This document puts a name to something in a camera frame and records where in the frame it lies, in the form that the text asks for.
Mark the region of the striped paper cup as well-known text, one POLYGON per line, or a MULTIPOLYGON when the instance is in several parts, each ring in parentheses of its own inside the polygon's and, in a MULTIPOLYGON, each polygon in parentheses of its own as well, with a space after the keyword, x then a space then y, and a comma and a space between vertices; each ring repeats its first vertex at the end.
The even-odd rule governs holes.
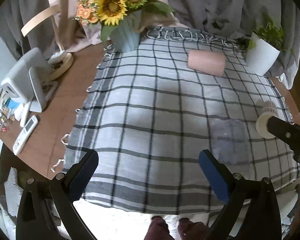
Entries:
POLYGON ((277 106, 271 100, 265 101, 262 106, 261 115, 256 121, 256 130, 258 134, 265 139, 272 139, 275 136, 268 132, 267 123, 271 117, 278 117, 277 106))

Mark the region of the clear plastic cup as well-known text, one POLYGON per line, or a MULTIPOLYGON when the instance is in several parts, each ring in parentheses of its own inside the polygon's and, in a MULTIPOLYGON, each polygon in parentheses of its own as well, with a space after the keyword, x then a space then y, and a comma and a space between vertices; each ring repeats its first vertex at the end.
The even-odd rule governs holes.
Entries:
POLYGON ((215 120, 211 124, 211 152, 225 165, 250 163, 248 136, 244 124, 236 119, 215 120))

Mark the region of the pink cup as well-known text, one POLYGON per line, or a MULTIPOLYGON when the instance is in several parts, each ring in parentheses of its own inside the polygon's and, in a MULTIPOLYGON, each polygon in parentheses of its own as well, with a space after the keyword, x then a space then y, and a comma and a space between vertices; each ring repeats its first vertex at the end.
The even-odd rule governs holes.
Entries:
POLYGON ((187 67, 192 70, 221 77, 224 73, 226 57, 222 53, 204 50, 190 50, 187 67))

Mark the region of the striped cloth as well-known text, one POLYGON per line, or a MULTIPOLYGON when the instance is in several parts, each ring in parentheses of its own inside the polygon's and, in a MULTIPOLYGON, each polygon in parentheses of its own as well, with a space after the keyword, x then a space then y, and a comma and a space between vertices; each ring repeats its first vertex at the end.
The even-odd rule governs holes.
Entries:
POLYGON ((5 195, 0 196, 0 211, 17 218, 23 189, 18 185, 17 169, 12 167, 4 182, 5 195))

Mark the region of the white remote control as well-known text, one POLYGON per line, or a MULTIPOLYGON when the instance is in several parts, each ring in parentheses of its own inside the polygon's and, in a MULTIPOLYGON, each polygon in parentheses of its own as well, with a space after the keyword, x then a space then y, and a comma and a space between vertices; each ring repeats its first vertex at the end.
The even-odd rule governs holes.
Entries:
POLYGON ((38 125, 38 118, 36 115, 31 116, 28 122, 25 124, 19 135, 17 136, 13 144, 14 155, 19 155, 23 150, 26 142, 28 141, 30 135, 38 125))

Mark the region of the maroon trouser legs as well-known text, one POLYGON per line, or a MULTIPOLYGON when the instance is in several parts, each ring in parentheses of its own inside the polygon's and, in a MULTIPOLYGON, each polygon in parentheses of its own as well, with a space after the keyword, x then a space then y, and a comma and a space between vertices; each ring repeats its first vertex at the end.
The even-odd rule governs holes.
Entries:
POLYGON ((204 239, 210 232, 203 222, 193 222, 189 218, 180 218, 171 231, 168 222, 161 215, 154 215, 144 239, 204 239))

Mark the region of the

# [PROBLEM DETAILS]
Copy out the entries exactly. No pictures.

# [RESULT FOR THIS EXERCISE]
This document puts a name to something in a camera frame and records where in the frame it lies, in the form that the text asks for.
Mark the region of the striped paper cup as well-known text, one POLYGON per line, or a MULTIPOLYGON when the instance is in several parts, each ring in parentheses of its own inside the polygon's and, in a MULTIPOLYGON, each polygon in parentheses of its own as well, with a space after the keyword, x then a space then y, and a comma and a space between vertices; each ring repeats its first vertex at the end.
The even-odd rule governs holes.
Entries:
POLYGON ((277 106, 271 100, 265 101, 262 106, 261 115, 256 121, 256 130, 258 134, 265 139, 272 139, 275 136, 268 132, 267 123, 271 117, 278 117, 277 106))

Mark the region of the clear plastic cup as well-known text, one POLYGON per line, or a MULTIPOLYGON when the instance is in several parts, each ring in parentheses of its own inside the polygon's and, in a MULTIPOLYGON, each polygon in parentheses of its own as well, with a space after the keyword, x then a space then y, and a comma and a space between vertices; each ring repeats its first vertex at the end.
The even-odd rule governs holes.
Entries:
POLYGON ((215 120, 211 124, 211 152, 225 165, 250 163, 248 136, 244 124, 236 119, 215 120))

Mark the region of the pink cup as well-known text, one POLYGON per line, or a MULTIPOLYGON when the instance is in several parts, each ring in parentheses of its own inside the polygon's and, in a MULTIPOLYGON, each polygon in parentheses of its own as well, with a space after the keyword, x then a space then y, and a comma and a space between vertices; each ring repeats its first vertex at the end.
The even-odd rule governs holes.
Entries:
POLYGON ((187 67, 192 70, 221 77, 224 73, 226 57, 222 53, 204 50, 190 50, 187 67))

Mark the region of the striped cloth as well-known text, one POLYGON per line, or a MULTIPOLYGON when the instance is in several parts, each ring in parentheses of its own inside the polygon's and, in a MULTIPOLYGON, each polygon in parentheses of its own as well, with a space after the keyword, x then a space then y, and a comma and a space between vertices; each ring repeats its first vertex at the end.
The even-odd rule governs holes.
Entries:
POLYGON ((5 195, 0 196, 0 211, 17 218, 23 189, 18 185, 17 169, 12 167, 4 182, 5 195))

Mark the region of the white remote control as well-known text, one POLYGON per line, or a MULTIPOLYGON when the instance is in several parts, each ring in parentheses of its own inside the polygon's and, in a MULTIPOLYGON, each polygon in parentheses of its own as well, with a space after the keyword, x then a space then y, and a comma and a space between vertices; each ring repeats its first vertex at the end.
The even-odd rule governs holes.
Entries:
POLYGON ((38 125, 38 118, 36 115, 31 116, 28 122, 25 124, 19 135, 17 136, 13 144, 14 155, 19 155, 23 150, 26 142, 28 141, 30 135, 38 125))

Mark the region of the maroon trouser legs as well-known text, one POLYGON per line, or a MULTIPOLYGON when the instance is in several parts, each ring in parentheses of its own inside the polygon's and, in a MULTIPOLYGON, each polygon in parentheses of its own as well, with a space after the keyword, x then a space then y, and a comma and a space between vertices; each ring repeats its first vertex at the end.
The even-odd rule governs holes.
Entries:
POLYGON ((204 239, 210 232, 203 222, 193 222, 189 218, 180 218, 171 231, 168 222, 161 215, 154 215, 144 239, 204 239))

Mark the region of the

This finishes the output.